Task brief: Please report how many lines in the data underneath hold the word "camera", with no other text.

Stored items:
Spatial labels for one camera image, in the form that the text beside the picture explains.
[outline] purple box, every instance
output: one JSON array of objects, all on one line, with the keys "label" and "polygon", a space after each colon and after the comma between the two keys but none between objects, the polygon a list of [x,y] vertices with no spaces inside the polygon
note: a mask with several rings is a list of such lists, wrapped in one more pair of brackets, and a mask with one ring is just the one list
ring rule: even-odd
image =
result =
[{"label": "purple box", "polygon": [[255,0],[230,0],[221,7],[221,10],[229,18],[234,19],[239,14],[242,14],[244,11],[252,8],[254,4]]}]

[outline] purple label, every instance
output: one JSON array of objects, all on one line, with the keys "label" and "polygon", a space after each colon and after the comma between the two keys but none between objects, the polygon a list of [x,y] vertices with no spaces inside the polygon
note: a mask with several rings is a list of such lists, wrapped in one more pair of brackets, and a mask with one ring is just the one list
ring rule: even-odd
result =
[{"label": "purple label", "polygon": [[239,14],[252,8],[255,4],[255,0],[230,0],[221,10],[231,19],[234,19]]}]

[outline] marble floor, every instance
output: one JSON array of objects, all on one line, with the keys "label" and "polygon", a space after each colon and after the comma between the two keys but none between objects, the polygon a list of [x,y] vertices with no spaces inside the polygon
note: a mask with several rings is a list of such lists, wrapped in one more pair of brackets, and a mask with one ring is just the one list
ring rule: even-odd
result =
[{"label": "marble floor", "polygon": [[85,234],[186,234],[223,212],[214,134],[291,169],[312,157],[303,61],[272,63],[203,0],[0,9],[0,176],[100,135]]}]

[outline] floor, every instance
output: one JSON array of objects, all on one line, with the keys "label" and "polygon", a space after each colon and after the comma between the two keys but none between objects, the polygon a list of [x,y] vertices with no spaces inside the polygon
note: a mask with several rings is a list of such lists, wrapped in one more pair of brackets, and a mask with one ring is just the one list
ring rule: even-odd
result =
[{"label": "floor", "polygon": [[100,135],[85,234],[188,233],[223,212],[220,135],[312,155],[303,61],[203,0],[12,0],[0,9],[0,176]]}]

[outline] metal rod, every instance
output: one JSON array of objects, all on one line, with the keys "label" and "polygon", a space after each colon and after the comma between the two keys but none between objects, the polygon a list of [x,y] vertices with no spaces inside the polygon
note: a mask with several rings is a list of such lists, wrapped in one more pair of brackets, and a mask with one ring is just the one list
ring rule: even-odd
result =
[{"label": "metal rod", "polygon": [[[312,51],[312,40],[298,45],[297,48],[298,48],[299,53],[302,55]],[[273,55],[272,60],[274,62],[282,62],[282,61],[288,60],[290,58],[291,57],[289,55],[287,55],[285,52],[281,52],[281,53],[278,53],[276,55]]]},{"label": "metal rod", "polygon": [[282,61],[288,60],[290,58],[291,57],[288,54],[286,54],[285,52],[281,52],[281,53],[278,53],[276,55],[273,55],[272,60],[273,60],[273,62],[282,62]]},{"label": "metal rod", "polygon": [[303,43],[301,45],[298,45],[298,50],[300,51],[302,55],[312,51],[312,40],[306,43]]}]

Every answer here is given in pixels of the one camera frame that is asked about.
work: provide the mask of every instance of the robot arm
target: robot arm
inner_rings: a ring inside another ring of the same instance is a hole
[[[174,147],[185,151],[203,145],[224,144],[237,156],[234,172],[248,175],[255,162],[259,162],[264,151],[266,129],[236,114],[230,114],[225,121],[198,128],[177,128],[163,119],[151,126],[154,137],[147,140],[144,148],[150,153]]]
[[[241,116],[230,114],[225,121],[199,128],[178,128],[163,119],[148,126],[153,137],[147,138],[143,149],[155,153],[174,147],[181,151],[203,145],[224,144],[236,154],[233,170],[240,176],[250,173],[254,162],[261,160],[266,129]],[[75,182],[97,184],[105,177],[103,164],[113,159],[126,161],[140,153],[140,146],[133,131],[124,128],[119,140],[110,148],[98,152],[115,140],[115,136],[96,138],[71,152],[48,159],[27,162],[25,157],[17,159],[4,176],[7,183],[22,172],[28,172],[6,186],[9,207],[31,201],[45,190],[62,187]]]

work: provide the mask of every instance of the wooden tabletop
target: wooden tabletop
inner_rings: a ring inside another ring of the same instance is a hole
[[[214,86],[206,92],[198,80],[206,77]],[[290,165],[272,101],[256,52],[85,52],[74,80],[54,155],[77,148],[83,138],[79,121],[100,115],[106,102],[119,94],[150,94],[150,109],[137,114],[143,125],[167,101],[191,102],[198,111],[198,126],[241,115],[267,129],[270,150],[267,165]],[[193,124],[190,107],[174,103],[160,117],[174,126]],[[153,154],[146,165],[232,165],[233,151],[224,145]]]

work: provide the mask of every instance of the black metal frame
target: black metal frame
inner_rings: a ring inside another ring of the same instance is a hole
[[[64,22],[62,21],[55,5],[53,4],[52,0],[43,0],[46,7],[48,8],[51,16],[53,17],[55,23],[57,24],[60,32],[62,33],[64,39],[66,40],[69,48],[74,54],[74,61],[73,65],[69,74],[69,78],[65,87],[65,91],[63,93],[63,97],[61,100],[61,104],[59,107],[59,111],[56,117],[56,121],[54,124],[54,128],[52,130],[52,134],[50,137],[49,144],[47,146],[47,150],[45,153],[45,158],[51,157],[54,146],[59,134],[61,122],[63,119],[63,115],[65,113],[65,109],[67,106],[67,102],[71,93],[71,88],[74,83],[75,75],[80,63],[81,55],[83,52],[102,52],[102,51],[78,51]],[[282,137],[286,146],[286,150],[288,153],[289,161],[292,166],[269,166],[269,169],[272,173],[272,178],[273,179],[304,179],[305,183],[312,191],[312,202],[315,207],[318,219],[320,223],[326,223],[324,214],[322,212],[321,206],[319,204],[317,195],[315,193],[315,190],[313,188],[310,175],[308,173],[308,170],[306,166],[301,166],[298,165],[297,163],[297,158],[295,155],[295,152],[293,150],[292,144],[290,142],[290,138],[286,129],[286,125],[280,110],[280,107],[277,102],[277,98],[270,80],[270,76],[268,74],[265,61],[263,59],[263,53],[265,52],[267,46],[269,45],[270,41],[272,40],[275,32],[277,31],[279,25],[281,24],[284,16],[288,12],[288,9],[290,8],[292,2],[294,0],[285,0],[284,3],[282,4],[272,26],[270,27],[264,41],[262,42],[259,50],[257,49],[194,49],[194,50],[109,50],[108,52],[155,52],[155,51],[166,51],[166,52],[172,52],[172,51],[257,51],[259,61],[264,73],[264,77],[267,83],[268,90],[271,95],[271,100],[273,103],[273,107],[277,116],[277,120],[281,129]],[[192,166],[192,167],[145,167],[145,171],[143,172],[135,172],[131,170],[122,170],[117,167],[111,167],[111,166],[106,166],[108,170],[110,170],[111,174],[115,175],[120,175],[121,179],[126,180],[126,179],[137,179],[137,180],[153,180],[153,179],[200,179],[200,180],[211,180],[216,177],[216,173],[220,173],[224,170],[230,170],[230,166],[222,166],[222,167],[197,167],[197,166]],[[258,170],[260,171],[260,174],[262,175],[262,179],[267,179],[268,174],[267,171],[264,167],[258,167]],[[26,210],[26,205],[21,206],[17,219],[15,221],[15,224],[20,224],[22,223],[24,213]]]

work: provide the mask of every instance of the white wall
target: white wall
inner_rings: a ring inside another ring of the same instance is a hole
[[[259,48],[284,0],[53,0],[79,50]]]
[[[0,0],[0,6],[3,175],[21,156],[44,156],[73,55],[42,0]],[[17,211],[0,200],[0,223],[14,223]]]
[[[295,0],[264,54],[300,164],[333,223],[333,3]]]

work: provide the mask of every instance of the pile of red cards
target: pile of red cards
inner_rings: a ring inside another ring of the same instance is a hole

Output for this task: 2